Escrito por José Alejandro Vargas
Muchos años antes de que el pensador y polemista alemán Carl Smitt aireara su tajante oposición a la propuesta del austríaco filósofo del Derecho, Hans Kelsen, respecto a que la vigilancia de la integridad de la Constitución debía recaer en los hombros de un órgano colegiado extra-poder llamado Tribunal Constitucional, ya Otto Von Bismarck, bautizado como el “canciller de hierro”, y a quien se atribuye la fundación de la Alemania moderna, había manifestado en 1863 ante el Parlamento prusiano que “Cuando se solicita a un tribunal que decida sobre la cuestión de si se ha vulnerado o no la Constitución, se le reconoce para ello al mismo tiempo las facultades del legislador”.

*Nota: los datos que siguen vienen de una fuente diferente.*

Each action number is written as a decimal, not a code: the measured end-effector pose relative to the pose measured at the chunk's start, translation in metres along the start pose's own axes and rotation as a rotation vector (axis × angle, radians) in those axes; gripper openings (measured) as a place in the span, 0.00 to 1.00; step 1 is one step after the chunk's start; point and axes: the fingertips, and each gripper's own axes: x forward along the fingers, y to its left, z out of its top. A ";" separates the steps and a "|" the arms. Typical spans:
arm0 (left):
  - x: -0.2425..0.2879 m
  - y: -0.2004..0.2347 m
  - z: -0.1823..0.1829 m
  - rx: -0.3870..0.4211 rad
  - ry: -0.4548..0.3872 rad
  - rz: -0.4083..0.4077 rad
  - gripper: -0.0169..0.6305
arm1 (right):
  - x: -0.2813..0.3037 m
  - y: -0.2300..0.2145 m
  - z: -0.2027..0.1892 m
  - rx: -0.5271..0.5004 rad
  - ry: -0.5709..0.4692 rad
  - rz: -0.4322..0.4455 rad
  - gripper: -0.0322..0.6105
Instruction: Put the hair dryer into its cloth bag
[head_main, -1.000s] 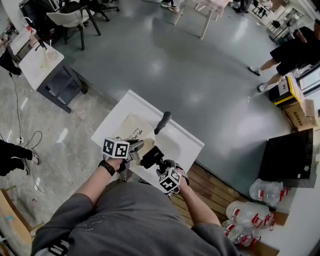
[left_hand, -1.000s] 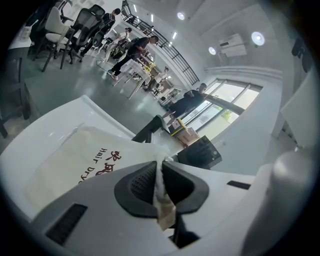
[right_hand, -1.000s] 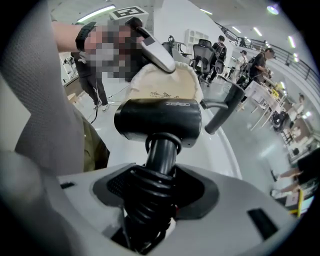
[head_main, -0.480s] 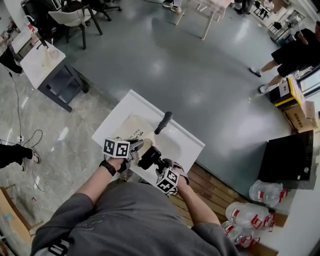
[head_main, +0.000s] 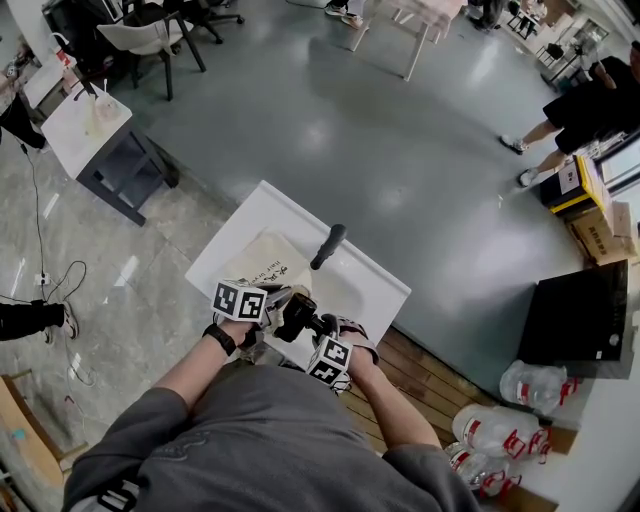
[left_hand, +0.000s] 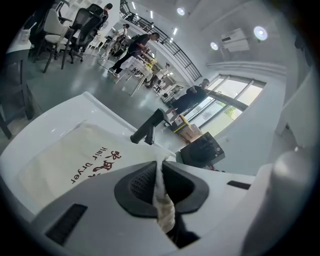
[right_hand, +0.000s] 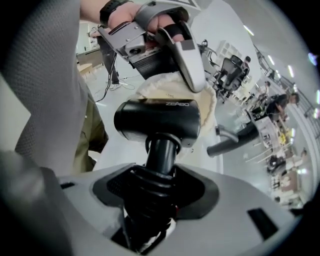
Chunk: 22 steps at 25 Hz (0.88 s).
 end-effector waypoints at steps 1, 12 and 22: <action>0.000 -0.001 0.000 -0.005 0.002 -0.008 0.06 | 0.000 -0.003 0.002 -0.032 0.001 -0.019 0.43; 0.006 -0.024 -0.015 -0.016 0.050 -0.108 0.06 | 0.020 -0.008 -0.006 0.242 0.101 0.161 0.43; 0.014 -0.042 -0.029 -0.082 0.088 -0.221 0.06 | 0.041 0.003 -0.017 0.424 0.231 0.323 0.43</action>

Es decir, que seis décadas antes de que Carl Smitt recelara de la legitimidad de un órgano de control de constitucionalidad fuera del ámbito de los poderes que conforman el gobierno de la nación, ya el canciller Bismarck entendía que este sistema de control sería un ente perturbador del principio democrático, una premisa que, a consideración de muchos doctrinarios, no dejaba de ser una mera derivación de un juicio de oportunidad política.
Kelsen, con una amplia visión de los objetivos del constitucionalismo en cuanto a la limitación del ejercicio del poder de la autoridad, fundamenta su tesis de que un órgano jurisdiccional independiente asuma el control de constitucionalidad, entre otras razones, argumentando acerca del peligro que se cierne sobre la democracia cuando la violación de la constitución proviniera del Parlamento o el Gobierno, dos poderes ordinariamente antagónicos, que pudieran llevar sus actuaciones más allá de los límites que les impone la Ley Sustantiva, con la agravante de ser juez y parte de su propio proceso.
En ese contexto sustenta el jurista y filosofo que, “Dado que precisamente en los casos más importantes de violación de la Constitución, Parlamento y Gobierno son partes en causa, se aconseja apelar para decidir sobre la controversia a una tercera institución que esté fuera de esa oposición y que bajo ningún aspecto sea participe del ejercicio del poder que la Constitución distribuye en lo esencial entre el Parlamento y Gobierno”.
Es inevitable colegir que tan atinado razonamiento se tornaría en favorable justificación para la creación del Tribunal Constitucional, siendo que este órgano ni forma parte del poder, pero tampoco es antagónico a ninguno de los poderes públicos, por lo que sus decisiones se traducirían en un punto de equilibrio institucional.
Sería un contra sentido que el control de constitucionalidad cayera en mano de instituciones cuyos actos deban ser controlados, como en el caso específico de entonces, el Parlamento y el Gobierno, y en lo que a nosotros concierne, el Legislativo, el Ejecutivo y el Judicial, pues de ser así, ¿quién nos libraría de los agravios cuando esos poderes constituidos se aparten de la obligación de encuadrar sus actos en las reglas que prescribe la ley fundamental?
Dice Kelsen que “la función política de la Constitución es la de poner límites jurídicos al ejercicio del poder…, y generar la seguridad de que esos límites no serán transgredidos”. Pero, necesariamente, se requiere de un guardián que vele por la certeza de esos límites para que no sean vulnerados por aquellos que están llamados a respetarlos.
Esas reflexiones Kelsenianas alcanzaron la concreción necesaria cuando en 1919 al jurista se le confió la redacción de la Constitución de la República de Austria, cuya promulgación se produciría en 1920, oportunidad que aprovechó para la creación del Tribunal Constitucional, el modelo de control constitucional que mayor difusión ha recibido en el mundo, dejando sentado que la facultad de control de las leyes y actos de gobierno solo puede ser ejercido por un órgano ad—hoc y autónomo, como lo es esa alta corte. Semejante impacto produjo ese mismo año la creación del Tribunal Constitucional de Checoslovaquia, posteriormente España también instituyó su Tribunal Constitucional en 1931, y a poco más de una década se continuó la corriente de crear Tribunales Constitucionales en toda Europa.
En lo que a nosotros concierne, con la creación del Tribunal Constitucional, mediante la reforma de 2010, llegó a nuestro ordenamiento jurídico el legado de Kelsen, y gracias a sus aportes, hoy puede leerse en la Constitución Dominicana, artículo 184, un mandato que reza de la siguiente manera: “Habrá un Tribunal Constitucional para garantizar la supremacía de la Constitución, la defensa del orden constitucional y la protección de los derechos fundamentales. Sus decisiones son definitivas e irrevocables y constituyen precedentes vinculantes para los poderes públicos y todos los órganos del Estado. Gozará de autonomía administrativa y presupuestaria”.